Top of INFORMATION GIVEN

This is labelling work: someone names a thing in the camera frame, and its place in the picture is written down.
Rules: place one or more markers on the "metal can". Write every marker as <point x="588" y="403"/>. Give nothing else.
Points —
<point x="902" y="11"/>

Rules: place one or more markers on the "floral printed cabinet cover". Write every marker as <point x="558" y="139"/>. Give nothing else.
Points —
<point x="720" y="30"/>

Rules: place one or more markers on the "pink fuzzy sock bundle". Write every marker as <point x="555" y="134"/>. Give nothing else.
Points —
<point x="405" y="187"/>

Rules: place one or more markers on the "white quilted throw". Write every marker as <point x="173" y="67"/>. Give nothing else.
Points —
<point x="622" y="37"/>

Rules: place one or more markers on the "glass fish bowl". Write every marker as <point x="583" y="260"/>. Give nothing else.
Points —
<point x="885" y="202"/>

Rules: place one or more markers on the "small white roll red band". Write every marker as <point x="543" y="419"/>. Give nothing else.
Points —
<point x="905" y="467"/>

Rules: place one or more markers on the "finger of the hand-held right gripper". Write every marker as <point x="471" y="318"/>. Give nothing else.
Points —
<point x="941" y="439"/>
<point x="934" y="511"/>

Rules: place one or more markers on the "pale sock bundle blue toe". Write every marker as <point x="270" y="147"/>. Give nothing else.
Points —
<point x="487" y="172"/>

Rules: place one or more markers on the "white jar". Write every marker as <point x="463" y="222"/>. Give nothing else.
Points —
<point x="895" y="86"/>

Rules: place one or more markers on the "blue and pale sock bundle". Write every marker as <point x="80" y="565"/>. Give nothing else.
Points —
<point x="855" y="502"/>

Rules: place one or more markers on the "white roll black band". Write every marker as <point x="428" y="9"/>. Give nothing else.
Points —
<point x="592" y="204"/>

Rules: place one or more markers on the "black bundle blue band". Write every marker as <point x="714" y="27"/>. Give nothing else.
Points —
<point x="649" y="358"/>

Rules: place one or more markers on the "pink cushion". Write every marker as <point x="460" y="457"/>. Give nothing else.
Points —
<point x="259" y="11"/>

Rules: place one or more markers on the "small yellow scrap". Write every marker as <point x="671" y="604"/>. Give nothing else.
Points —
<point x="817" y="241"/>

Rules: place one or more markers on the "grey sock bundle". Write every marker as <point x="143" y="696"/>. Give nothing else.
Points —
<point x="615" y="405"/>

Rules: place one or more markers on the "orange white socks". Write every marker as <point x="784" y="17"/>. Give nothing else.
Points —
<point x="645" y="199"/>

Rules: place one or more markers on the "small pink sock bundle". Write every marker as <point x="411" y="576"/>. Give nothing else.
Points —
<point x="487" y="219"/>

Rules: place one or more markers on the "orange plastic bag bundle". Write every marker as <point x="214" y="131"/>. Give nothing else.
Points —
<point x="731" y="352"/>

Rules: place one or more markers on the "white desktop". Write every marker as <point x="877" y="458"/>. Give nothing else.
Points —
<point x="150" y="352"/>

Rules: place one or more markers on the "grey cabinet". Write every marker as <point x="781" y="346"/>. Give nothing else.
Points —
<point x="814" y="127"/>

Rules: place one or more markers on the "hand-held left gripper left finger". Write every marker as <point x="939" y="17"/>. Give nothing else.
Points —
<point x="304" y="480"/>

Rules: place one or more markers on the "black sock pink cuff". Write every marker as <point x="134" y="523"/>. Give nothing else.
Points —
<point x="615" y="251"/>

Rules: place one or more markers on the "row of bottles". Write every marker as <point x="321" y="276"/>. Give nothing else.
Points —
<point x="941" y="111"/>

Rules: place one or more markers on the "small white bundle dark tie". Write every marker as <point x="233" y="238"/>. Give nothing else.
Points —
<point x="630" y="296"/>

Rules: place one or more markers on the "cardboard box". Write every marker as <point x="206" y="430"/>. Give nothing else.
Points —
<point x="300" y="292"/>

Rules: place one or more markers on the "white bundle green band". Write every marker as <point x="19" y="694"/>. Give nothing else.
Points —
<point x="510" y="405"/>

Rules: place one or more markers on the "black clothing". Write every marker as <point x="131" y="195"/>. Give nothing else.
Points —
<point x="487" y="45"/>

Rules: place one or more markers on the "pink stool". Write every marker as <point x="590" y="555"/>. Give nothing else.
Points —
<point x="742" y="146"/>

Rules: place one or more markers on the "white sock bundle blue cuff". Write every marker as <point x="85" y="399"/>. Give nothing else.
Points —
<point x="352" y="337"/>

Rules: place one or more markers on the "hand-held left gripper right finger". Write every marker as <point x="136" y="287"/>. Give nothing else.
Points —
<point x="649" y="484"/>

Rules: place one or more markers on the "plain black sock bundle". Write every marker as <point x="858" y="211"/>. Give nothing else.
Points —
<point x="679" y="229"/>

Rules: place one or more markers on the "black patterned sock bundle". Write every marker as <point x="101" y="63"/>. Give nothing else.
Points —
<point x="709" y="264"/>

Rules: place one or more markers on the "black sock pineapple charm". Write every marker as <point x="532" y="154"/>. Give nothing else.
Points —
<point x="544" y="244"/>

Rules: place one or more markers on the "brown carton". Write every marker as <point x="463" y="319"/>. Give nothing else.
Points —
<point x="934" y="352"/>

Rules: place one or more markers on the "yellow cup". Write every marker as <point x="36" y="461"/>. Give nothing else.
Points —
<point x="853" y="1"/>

Bottom of INFORMATION GIVEN

* **EXERCISE GOAL**: Would you restate the material word for word, leaving nothing out?

* **WRITTEN SOLUTION**:
This is labelling work: someone names a thing in the camera frame, and its place in the picture is written down.
Rules: place one or more markers on the "metal can". Write every marker as <point x="588" y="403"/>. Give nothing else.
Points —
<point x="902" y="11"/>

Rules: place one or more markers on the "floral printed cabinet cover". Write every marker as <point x="558" y="139"/>. Give nothing else.
Points —
<point x="720" y="30"/>

Rules: place one or more markers on the "pink fuzzy sock bundle". Write every marker as <point x="555" y="134"/>. Give nothing else.
Points —
<point x="405" y="187"/>

Rules: place one or more markers on the "white quilted throw". Write every marker as <point x="173" y="67"/>. Give nothing else.
Points —
<point x="622" y="37"/>

Rules: place one or more markers on the "glass fish bowl". Write every marker as <point x="583" y="260"/>. Give nothing else.
Points —
<point x="885" y="202"/>

Rules: place one or more markers on the "small white roll red band". Write every marker as <point x="543" y="419"/>. Give nothing else.
Points —
<point x="905" y="467"/>

Rules: place one or more markers on the "finger of the hand-held right gripper". Write every marker as <point x="471" y="318"/>. Give nothing else.
Points —
<point x="941" y="439"/>
<point x="934" y="511"/>

Rules: place one or more markers on the "pale sock bundle blue toe". Write every marker as <point x="270" y="147"/>. Give nothing else.
Points —
<point x="487" y="172"/>

Rules: place one or more markers on the "white jar". Write every marker as <point x="463" y="222"/>. Give nothing else.
Points —
<point x="895" y="86"/>

Rules: place one or more markers on the "blue and pale sock bundle". Write every marker as <point x="80" y="565"/>. Give nothing else.
Points —
<point x="855" y="502"/>

Rules: place one or more markers on the "white roll black band". Write every marker as <point x="428" y="9"/>. Give nothing else.
Points —
<point x="592" y="204"/>

Rules: place one or more markers on the "black bundle blue band". Write every marker as <point x="714" y="27"/>. Give nothing else.
Points —
<point x="649" y="358"/>

Rules: place one or more markers on the "pink cushion". Write every marker as <point x="460" y="457"/>. Give nothing else.
Points —
<point x="259" y="11"/>

Rules: place one or more markers on the "small yellow scrap". Write every marker as <point x="671" y="604"/>. Give nothing else.
Points —
<point x="817" y="241"/>

Rules: place one or more markers on the "grey sock bundle". Write every marker as <point x="143" y="696"/>. Give nothing else.
Points —
<point x="615" y="405"/>

Rules: place one or more markers on the "orange white socks". Write every marker as <point x="784" y="17"/>. Give nothing else.
Points —
<point x="645" y="199"/>

Rules: place one or more markers on the "small pink sock bundle". Write every marker as <point x="411" y="576"/>. Give nothing else.
Points —
<point x="487" y="219"/>

Rules: place one or more markers on the "orange plastic bag bundle". Write every marker as <point x="214" y="131"/>. Give nothing else.
Points —
<point x="731" y="352"/>

Rules: place one or more markers on the "white desktop". Write every marker as <point x="877" y="458"/>. Give nothing else.
Points —
<point x="150" y="352"/>

Rules: place one or more markers on the "grey cabinet". Write every marker as <point x="781" y="346"/>. Give nothing else.
Points —
<point x="814" y="127"/>

Rules: place one or more markers on the "hand-held left gripper left finger". Write every marker as <point x="939" y="17"/>. Give nothing else.
Points —
<point x="304" y="480"/>

Rules: place one or more markers on the "black sock pink cuff". Write every marker as <point x="134" y="523"/>. Give nothing else.
Points —
<point x="615" y="251"/>

Rules: place one or more markers on the "row of bottles". Write every marker as <point x="321" y="276"/>. Give nothing else.
Points —
<point x="941" y="111"/>

Rules: place one or more markers on the "small white bundle dark tie". Write every marker as <point x="233" y="238"/>. Give nothing else.
Points —
<point x="630" y="296"/>

Rules: place one or more markers on the "cardboard box". Write every marker as <point x="206" y="430"/>. Give nothing else.
Points —
<point x="300" y="292"/>

Rules: place one or more markers on the "white bundle green band". Write every marker as <point x="19" y="694"/>. Give nothing else.
Points —
<point x="510" y="405"/>

Rules: place one or more markers on the "black clothing". Write every marker as <point x="131" y="195"/>. Give nothing else.
Points —
<point x="487" y="45"/>

Rules: place one or more markers on the "pink stool". Write every marker as <point x="590" y="555"/>. Give nothing else.
Points —
<point x="742" y="146"/>

Rules: place one or more markers on the "white sock bundle blue cuff". Write every marker as <point x="85" y="399"/>. Give nothing else.
Points —
<point x="352" y="337"/>

Rules: place one or more markers on the "hand-held left gripper right finger". Write every marker as <point x="136" y="287"/>. Give nothing else.
Points —
<point x="649" y="484"/>

Rules: place one or more markers on the "plain black sock bundle". Write every marker as <point x="858" y="211"/>. Give nothing else.
Points —
<point x="679" y="229"/>

Rules: place one or more markers on the "black patterned sock bundle". Write every marker as <point x="101" y="63"/>. Give nothing else.
Points —
<point x="709" y="264"/>

Rules: place one or more markers on the "black sock pineapple charm". Write every marker as <point x="532" y="154"/>. Give nothing else.
Points —
<point x="544" y="244"/>

Rules: place one or more markers on the "brown carton". Write every marker as <point x="463" y="319"/>. Give nothing else.
Points —
<point x="934" y="352"/>

Rules: place one or more markers on the "yellow cup". Write every marker as <point x="36" y="461"/>. Give nothing else.
Points —
<point x="853" y="1"/>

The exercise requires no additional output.